REQUIRED WORK
Once you find the line with "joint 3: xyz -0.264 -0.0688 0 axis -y" in the entries below, return exactly every line from it through the line with "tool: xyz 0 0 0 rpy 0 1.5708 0".
AVAILABLE DATA: Begin
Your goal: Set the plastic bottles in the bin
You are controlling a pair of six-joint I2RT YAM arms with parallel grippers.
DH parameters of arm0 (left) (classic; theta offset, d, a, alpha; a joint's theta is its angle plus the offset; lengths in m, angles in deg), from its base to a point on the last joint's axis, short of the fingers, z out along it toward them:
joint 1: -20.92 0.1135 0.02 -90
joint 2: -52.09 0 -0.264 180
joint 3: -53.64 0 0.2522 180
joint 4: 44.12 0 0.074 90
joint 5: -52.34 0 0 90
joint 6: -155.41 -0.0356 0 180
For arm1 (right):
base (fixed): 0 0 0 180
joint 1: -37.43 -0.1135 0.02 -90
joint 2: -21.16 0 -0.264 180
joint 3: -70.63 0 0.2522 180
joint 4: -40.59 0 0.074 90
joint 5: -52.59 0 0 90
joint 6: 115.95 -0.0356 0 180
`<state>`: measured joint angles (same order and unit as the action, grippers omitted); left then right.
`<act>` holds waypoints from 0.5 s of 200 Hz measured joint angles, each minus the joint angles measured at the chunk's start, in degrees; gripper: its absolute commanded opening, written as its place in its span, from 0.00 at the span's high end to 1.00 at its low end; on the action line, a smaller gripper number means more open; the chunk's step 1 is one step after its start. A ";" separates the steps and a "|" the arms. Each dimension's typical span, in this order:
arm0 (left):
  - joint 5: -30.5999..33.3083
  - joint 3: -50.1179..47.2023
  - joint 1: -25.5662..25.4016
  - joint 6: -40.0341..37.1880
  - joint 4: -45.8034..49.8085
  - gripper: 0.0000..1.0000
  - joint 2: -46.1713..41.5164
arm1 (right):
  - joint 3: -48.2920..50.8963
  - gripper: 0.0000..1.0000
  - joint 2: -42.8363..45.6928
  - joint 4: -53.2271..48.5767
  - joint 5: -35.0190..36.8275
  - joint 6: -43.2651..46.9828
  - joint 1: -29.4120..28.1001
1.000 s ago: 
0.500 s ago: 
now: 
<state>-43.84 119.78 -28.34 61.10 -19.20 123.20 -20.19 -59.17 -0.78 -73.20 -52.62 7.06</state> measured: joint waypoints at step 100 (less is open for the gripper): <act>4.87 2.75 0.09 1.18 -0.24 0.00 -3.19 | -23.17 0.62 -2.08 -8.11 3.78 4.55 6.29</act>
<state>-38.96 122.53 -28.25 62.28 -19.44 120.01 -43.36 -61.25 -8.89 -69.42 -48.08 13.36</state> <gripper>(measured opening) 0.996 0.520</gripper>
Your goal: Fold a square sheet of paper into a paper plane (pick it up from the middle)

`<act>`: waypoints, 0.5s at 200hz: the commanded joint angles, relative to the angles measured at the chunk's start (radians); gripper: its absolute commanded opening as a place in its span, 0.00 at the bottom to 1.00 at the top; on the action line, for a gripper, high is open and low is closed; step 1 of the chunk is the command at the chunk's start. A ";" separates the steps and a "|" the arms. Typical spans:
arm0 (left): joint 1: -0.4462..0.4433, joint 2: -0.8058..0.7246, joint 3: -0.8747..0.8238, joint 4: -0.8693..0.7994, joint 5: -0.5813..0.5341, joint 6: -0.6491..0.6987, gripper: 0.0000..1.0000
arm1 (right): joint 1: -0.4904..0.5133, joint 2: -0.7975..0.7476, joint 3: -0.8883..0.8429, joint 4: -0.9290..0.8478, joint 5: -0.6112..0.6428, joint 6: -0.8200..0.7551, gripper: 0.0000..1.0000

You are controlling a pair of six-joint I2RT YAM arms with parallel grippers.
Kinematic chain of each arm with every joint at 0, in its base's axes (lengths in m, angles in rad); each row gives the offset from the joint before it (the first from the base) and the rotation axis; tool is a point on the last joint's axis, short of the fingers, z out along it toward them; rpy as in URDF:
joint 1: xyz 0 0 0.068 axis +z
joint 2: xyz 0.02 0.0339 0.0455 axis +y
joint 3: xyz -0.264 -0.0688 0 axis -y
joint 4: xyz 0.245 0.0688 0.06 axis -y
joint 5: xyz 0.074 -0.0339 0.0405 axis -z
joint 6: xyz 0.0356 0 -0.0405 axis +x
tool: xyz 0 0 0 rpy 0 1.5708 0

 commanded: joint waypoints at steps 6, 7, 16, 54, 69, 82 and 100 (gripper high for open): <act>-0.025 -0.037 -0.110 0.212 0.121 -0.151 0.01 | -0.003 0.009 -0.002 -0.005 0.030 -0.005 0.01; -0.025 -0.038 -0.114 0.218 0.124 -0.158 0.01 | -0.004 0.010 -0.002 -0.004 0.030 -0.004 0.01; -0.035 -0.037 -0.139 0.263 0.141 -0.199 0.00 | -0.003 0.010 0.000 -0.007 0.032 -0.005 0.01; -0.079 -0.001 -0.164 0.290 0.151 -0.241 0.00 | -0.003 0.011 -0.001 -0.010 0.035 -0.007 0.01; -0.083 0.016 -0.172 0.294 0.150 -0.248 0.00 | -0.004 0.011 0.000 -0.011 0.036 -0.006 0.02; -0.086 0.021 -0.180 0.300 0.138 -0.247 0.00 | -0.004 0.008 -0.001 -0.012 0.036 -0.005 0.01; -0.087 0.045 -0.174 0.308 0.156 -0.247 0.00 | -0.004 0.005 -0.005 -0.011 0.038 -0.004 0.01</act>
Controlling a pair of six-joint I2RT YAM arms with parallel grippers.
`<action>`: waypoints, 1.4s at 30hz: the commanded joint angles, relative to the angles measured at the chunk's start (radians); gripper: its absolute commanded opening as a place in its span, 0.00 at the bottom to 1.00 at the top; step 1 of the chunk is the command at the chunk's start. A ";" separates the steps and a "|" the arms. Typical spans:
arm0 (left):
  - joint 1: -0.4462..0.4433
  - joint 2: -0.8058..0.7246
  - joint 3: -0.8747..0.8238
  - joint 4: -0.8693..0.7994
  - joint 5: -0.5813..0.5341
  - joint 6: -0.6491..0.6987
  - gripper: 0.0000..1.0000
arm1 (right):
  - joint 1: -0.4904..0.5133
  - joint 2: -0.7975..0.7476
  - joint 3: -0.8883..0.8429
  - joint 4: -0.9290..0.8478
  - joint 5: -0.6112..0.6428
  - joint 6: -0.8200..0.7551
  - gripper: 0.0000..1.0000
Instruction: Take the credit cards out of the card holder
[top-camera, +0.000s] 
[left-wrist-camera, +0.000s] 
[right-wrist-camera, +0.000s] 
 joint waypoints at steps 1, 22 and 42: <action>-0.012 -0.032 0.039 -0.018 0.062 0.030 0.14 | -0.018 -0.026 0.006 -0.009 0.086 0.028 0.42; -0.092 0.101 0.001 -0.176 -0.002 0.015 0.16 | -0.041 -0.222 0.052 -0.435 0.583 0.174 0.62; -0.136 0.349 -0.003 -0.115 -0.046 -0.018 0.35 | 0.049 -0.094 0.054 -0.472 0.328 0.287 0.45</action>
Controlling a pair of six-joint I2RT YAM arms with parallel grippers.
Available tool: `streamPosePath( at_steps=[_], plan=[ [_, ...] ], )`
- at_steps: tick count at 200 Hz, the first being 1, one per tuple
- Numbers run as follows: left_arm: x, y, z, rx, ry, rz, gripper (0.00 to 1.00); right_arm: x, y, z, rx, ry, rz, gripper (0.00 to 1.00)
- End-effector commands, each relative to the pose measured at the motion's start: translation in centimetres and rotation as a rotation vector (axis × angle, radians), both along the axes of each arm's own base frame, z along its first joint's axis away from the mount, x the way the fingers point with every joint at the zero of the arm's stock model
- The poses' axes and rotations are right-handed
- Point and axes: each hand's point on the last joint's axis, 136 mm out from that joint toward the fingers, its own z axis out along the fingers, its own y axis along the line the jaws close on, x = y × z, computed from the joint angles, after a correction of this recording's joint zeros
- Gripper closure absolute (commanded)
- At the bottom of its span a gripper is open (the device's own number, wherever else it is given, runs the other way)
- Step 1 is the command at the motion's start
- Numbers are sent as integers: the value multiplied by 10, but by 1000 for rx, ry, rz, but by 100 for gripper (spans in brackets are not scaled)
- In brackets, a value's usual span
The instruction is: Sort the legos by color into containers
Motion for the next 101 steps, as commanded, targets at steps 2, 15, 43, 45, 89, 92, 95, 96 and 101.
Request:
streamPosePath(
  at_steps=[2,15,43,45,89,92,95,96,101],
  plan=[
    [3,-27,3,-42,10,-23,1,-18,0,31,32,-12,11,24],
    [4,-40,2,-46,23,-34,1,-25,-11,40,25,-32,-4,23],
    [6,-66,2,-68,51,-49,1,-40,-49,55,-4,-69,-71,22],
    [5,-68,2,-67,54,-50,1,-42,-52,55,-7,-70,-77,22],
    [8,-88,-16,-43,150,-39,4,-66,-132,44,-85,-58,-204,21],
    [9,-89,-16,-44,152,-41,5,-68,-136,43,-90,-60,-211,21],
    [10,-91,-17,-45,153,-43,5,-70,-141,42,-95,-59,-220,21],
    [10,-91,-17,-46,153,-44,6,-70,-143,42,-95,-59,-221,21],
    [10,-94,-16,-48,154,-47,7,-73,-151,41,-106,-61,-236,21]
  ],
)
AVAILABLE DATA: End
ANSWER SECTION
joint 3: xyz -0.264 -0.0688 0 axis -y
joint 4: xyz 0.245 0.0688 0.06 axis -y
joint 5: xyz 0.074 -0.0339 0.0405 axis -z
joint 6: xyz 0.0356 0 -0.0405 axis +x
tool: xyz 0 0 0 rpy 0 1.5708 0

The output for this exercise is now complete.